- [Prompt] Every line in the data below that holds "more" should be found and copied.

[Given entries]

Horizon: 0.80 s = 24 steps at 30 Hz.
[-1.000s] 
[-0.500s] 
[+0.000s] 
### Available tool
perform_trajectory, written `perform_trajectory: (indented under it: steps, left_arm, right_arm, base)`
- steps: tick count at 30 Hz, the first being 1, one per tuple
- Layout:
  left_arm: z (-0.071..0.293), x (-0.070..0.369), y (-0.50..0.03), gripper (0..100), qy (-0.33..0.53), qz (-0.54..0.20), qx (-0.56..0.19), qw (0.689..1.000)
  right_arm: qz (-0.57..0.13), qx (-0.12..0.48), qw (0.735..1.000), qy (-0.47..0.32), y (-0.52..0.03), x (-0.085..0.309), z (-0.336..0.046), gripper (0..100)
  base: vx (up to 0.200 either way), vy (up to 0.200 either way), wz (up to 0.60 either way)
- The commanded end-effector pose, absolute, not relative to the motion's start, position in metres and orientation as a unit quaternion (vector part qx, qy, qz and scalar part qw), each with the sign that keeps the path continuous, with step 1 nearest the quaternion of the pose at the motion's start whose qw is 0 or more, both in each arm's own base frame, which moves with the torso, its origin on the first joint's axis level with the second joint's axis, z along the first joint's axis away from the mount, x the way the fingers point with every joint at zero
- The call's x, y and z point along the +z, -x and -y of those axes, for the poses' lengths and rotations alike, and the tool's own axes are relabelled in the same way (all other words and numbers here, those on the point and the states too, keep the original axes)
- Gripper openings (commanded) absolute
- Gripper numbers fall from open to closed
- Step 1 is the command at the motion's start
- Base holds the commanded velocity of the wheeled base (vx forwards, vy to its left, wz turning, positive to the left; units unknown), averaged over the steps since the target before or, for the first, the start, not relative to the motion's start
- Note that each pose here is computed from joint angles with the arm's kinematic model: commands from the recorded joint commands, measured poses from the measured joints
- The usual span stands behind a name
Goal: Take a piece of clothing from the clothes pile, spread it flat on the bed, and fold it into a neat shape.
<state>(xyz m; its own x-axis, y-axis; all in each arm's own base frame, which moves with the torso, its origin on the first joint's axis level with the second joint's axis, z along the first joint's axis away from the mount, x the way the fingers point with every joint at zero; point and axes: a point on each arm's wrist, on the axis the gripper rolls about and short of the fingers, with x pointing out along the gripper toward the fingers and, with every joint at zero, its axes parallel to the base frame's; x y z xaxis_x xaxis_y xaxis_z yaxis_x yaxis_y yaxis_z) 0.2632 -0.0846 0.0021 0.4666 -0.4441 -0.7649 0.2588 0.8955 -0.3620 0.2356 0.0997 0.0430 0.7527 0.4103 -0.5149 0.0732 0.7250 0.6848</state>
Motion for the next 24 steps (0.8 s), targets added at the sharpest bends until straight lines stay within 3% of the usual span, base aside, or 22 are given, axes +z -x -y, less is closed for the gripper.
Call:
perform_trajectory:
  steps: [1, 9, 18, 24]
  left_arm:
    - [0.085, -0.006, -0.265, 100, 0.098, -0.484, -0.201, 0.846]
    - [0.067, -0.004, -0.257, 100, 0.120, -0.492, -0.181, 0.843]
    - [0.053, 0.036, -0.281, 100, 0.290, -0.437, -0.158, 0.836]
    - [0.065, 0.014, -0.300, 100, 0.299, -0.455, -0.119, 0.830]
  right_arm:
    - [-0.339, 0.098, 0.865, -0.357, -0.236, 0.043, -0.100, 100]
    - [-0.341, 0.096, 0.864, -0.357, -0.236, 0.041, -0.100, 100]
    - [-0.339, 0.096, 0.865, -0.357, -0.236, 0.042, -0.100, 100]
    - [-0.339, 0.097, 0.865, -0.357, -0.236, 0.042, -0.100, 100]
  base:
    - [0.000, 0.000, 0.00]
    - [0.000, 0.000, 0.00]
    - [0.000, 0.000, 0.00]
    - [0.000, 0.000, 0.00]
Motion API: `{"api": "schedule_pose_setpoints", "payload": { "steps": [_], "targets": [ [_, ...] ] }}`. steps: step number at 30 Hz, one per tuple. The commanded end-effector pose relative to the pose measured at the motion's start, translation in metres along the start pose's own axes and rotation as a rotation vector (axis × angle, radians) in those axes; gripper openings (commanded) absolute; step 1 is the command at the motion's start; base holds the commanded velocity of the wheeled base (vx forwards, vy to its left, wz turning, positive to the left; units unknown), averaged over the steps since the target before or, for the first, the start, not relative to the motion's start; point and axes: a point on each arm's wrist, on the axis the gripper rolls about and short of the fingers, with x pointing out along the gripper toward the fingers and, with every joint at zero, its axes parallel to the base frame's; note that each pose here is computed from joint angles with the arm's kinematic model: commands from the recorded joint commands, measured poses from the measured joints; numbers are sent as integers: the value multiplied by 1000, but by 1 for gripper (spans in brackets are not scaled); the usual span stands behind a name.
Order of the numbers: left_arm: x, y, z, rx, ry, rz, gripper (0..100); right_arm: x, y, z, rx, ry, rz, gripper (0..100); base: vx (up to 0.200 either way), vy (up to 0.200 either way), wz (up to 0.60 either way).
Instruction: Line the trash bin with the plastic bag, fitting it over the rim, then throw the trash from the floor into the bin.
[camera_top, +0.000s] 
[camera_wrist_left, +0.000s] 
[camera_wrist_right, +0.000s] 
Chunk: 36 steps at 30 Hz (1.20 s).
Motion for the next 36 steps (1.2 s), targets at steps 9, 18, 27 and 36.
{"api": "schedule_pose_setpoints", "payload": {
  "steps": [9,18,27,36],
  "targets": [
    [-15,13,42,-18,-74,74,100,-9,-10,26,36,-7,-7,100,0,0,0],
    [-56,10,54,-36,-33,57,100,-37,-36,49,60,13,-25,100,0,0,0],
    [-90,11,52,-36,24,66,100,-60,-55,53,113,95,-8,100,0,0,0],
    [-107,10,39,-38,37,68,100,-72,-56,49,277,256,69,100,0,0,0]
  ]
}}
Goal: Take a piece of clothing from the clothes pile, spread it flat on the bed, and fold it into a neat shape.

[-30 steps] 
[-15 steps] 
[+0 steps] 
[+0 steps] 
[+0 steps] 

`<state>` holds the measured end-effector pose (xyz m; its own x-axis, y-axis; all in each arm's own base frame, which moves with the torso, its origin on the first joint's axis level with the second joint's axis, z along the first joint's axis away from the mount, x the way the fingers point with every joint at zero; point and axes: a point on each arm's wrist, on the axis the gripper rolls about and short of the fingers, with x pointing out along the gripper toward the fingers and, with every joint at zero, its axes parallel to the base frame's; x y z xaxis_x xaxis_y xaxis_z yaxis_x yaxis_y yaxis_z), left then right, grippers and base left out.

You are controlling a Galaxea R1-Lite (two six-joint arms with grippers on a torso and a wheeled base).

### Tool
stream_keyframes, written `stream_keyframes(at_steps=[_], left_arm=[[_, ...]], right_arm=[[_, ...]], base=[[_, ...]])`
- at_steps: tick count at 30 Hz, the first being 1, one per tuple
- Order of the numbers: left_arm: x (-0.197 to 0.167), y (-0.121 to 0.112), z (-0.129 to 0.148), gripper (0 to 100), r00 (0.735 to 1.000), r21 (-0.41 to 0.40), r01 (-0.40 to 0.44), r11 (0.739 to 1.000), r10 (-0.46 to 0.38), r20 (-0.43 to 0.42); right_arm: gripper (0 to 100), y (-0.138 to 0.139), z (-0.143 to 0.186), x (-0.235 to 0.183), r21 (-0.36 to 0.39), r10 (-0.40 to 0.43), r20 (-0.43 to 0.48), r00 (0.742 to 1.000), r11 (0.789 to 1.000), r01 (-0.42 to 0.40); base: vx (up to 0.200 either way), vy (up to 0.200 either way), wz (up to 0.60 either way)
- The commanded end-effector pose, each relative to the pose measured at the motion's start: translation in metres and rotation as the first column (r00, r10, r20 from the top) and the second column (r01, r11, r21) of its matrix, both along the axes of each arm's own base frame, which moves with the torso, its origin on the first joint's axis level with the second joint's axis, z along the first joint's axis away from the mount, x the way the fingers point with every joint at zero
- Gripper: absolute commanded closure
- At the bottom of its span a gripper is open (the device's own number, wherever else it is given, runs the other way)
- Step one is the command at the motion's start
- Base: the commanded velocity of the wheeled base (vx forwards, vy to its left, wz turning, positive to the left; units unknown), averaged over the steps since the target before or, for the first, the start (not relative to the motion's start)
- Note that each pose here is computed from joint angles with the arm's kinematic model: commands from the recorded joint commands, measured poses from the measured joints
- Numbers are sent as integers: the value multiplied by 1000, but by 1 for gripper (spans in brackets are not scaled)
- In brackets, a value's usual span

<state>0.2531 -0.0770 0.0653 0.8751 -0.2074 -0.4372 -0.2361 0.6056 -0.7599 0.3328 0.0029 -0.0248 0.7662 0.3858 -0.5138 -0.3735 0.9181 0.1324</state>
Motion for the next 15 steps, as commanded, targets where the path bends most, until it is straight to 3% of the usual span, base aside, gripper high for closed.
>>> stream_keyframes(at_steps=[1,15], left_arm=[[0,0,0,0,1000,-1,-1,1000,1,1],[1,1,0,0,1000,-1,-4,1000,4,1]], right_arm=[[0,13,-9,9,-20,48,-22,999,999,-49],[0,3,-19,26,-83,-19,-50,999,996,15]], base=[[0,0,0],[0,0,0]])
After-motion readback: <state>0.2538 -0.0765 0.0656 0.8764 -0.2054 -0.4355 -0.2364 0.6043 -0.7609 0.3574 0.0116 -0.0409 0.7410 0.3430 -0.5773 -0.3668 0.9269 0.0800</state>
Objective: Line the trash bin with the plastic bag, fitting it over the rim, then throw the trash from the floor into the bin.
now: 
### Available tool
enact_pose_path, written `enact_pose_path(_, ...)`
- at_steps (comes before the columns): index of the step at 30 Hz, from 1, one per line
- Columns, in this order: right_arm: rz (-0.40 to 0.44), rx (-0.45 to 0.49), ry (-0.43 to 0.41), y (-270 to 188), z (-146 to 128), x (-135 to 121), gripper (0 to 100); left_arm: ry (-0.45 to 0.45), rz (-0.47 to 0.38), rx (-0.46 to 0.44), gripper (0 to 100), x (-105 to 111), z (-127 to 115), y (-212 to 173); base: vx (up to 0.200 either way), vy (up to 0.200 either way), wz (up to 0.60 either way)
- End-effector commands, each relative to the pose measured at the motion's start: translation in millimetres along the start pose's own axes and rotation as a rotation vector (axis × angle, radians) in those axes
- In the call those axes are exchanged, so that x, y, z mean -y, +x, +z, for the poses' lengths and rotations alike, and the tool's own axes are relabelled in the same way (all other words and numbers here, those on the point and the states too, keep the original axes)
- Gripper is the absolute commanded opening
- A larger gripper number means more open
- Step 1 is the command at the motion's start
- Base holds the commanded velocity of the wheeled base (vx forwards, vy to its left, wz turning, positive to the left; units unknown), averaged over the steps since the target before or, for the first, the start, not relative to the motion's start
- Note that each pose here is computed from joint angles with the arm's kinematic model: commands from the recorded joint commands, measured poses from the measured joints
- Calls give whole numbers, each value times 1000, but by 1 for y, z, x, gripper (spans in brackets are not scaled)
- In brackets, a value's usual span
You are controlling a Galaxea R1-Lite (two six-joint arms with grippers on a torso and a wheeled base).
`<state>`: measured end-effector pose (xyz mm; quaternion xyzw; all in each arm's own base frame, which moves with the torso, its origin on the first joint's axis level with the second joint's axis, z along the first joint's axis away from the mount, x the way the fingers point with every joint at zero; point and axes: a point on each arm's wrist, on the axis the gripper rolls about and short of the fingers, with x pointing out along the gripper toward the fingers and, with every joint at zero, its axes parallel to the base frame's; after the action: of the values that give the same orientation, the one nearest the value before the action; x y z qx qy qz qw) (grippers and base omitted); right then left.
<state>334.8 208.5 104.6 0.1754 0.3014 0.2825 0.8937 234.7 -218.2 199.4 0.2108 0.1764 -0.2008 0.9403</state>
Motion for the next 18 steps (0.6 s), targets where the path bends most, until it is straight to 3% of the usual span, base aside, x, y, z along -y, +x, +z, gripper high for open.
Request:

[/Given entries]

- [Response]
- The commanded end-effector pose, absolute, not relative to the motion's start, position in metres and orientation as a unit quaternion (vector part qx, qy, qz and scalar part qw), each with the sign that keeps the path continuous, with step 1 nearest the quaternion of the pose at the motion's start whose qw is 0 or more, both in each arm's own base frame, which moves with the torso, its origin on the first joint's axis level with the second joint's axis, z along the first joint's axis away from the mount, x the way the fingers point with every joint at zero
- A larger gripper number means more open

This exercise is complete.